I was just curious because I have about 30-50lbs of silverware. Some is solid, some plated and some that thicker plated stuff that I can't remember the name for...so it was merely out of wanting to turn it into usable round form. I have been stockpiling silver rounds and bars for a while and just figured since I have all this scrap silverware that I got from my grandmothers house after she died that I could make some use of it. I just ordered HCL, SMB and Nitric Acid and hopefully the pound of sim cards I have will yield something decent...not expecting oz but I would be happy with a gram...I have access to as many computers as I am willing to take apart and rip stuff out of so I figured I would like to get into this for a cool hobby as well to maybe add to my stockpile of pm's...and since the boards and stuff are replenished every week it would pretty much be a never ending supply of stuff to strip...since it's just getting trashed anyway I figure why not...I wish I would have known about this when a local PD got rid of all their computers from the 80's...hard to believe the were still using them until several years ago. thanks for the help.


----------



## goldsilverpro (Mar 5, 2012)

Forget about the silver plate. If I had a semi-load of it - 40,000#, I could probably spend enough money to setup to profit from it. Otherwise, it is basically copper alloy contaminated with silver, no matter how thick the plating is. It's easy and cheap stuff to get and that's why you have it. Have you ever wondered why it's easy and cheap to get? It's because nobody wants it. Nobody wants it because it's a bitch to process at a profit.


----------



## Dr. Poe (Mar 5, 2012)

Separate the solid from the plated silver. Here is a basic process for the solid silver:
Prepare a 50/50 nitric acid to distilled water solution (acid into water but not reversed).
Wash the solid silver with dish soap and rinse thoroughly.
Rinse again with distilled water.
Under a fume hood, add the diluted nitric acid a little at a time until all has been digested.
Add muriatic acid while stirring with a glass rod until a thick white precipitate is completely formed.
Let it settle then decant the copper nitrate into another container.
Wash the silver chloride with hot water and one or two drops of aqua regia while stirring.
Again let it settle and then decant the water.
Mix zinc powder with the silver chloride to make a gray mass.
Add muriatic acid to dissolve out the zinc as zinc chloride.
Wash the now black silver metallic powder with water and decant the water.
Dry the powder and put in a crucible.
Add soda ash to cap it off the top.
Melt it at 1900F. 
Pour the molten metal into a mold pretreated with a release agent like corn oil or professional mold release spray.
This is just a basic way and assumes there is no mercury on the silverware. 
Protect yourself and others from the nitric acid fumes. Beware of hydrogen from excess zinc and acid.
I tried to keep this simple. Do you guys think I made it too simple? Regards; Dr. Poe :roll:


----------



## 4metals (Mar 5, 2012)

The only problem with this method is you must be sure the zinc comes in contact with all of the silver chloride to reduce it, this requires good mixing or else you will leave behind un-reduced silver chloride and it will smoke like mad when melting it. 

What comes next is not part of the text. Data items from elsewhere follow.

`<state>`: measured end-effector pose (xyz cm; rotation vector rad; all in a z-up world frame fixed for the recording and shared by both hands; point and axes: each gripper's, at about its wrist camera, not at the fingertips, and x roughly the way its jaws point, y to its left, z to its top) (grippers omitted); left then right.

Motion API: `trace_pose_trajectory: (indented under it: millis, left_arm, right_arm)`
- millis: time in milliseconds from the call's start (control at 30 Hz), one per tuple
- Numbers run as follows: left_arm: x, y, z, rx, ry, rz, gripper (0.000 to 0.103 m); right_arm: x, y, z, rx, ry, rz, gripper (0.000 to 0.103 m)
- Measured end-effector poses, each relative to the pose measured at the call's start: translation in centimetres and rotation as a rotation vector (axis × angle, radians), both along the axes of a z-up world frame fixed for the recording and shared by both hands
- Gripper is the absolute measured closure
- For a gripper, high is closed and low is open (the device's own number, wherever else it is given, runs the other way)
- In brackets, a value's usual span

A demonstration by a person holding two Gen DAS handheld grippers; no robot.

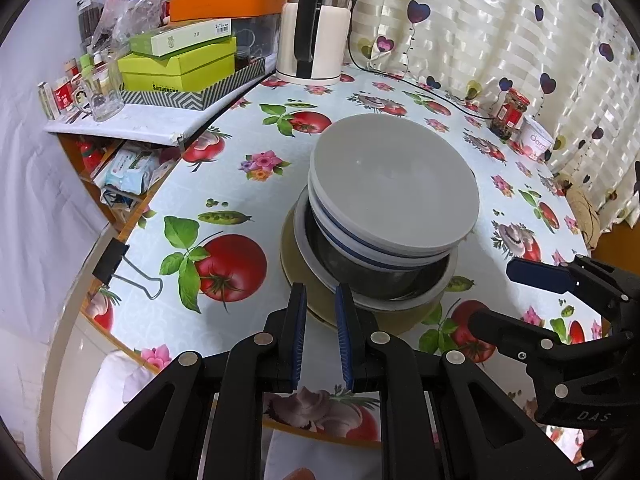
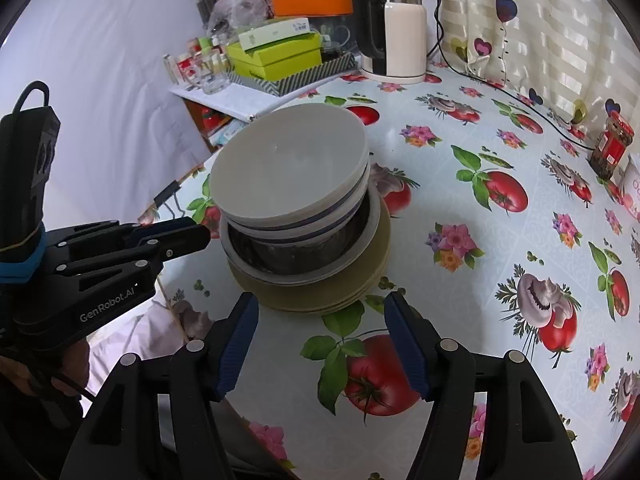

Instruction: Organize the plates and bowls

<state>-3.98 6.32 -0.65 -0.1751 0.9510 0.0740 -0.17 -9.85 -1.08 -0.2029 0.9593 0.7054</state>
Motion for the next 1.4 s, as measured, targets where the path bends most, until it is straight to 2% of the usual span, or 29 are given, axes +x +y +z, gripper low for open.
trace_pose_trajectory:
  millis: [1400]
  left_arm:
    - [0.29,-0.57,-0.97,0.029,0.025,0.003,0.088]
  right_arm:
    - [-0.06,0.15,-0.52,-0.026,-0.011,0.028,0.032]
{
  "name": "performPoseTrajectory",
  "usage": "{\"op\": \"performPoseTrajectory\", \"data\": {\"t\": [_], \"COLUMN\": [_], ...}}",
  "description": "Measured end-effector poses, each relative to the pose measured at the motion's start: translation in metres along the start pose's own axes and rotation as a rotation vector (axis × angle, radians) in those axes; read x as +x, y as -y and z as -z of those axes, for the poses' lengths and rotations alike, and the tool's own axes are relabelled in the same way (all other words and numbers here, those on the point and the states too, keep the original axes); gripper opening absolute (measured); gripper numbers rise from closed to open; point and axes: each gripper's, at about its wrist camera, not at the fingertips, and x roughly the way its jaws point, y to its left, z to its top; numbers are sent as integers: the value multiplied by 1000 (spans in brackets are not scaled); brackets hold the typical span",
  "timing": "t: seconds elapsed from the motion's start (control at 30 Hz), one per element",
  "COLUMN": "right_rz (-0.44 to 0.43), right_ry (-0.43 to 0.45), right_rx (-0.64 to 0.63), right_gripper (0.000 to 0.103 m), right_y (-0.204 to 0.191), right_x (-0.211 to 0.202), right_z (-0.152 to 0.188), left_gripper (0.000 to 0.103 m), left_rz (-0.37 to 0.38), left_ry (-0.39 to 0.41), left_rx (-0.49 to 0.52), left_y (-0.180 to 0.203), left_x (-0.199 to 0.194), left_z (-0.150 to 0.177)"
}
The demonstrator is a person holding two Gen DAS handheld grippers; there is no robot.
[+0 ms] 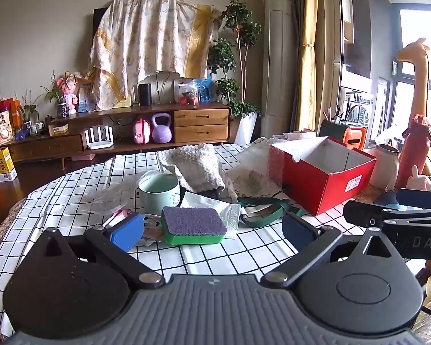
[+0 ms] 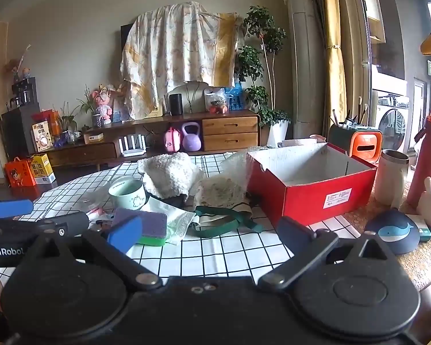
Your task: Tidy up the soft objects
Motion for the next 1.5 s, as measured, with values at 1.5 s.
{"op": "performPoseTrajectory", "data": {"t": [1.5], "right_rz": [3], "right_ry": [6], "right_rx": [-4], "right_gripper": [101], "right_y": [-1], "right_x": [-1], "right_z": [-1], "left_gripper": [103], "left_rz": [0], "left_ry": [-4], "left_rx": [-2], "left_y": [6], "left_x": [-5], "left_z": [-3]}}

This method works fine just make sure it is mixed. You can't over mix it!


----------



## element47 (Mar 5, 2012)

The two schools of thought in silver refining seem to revolve around the desire / non desire to produce silver chloride. Personally, the method of cementing out the dissolved-in-nitric silver upon a chunk of copper, which avoids any use of HCl, and from there into a silver cell, would be my preference.


----------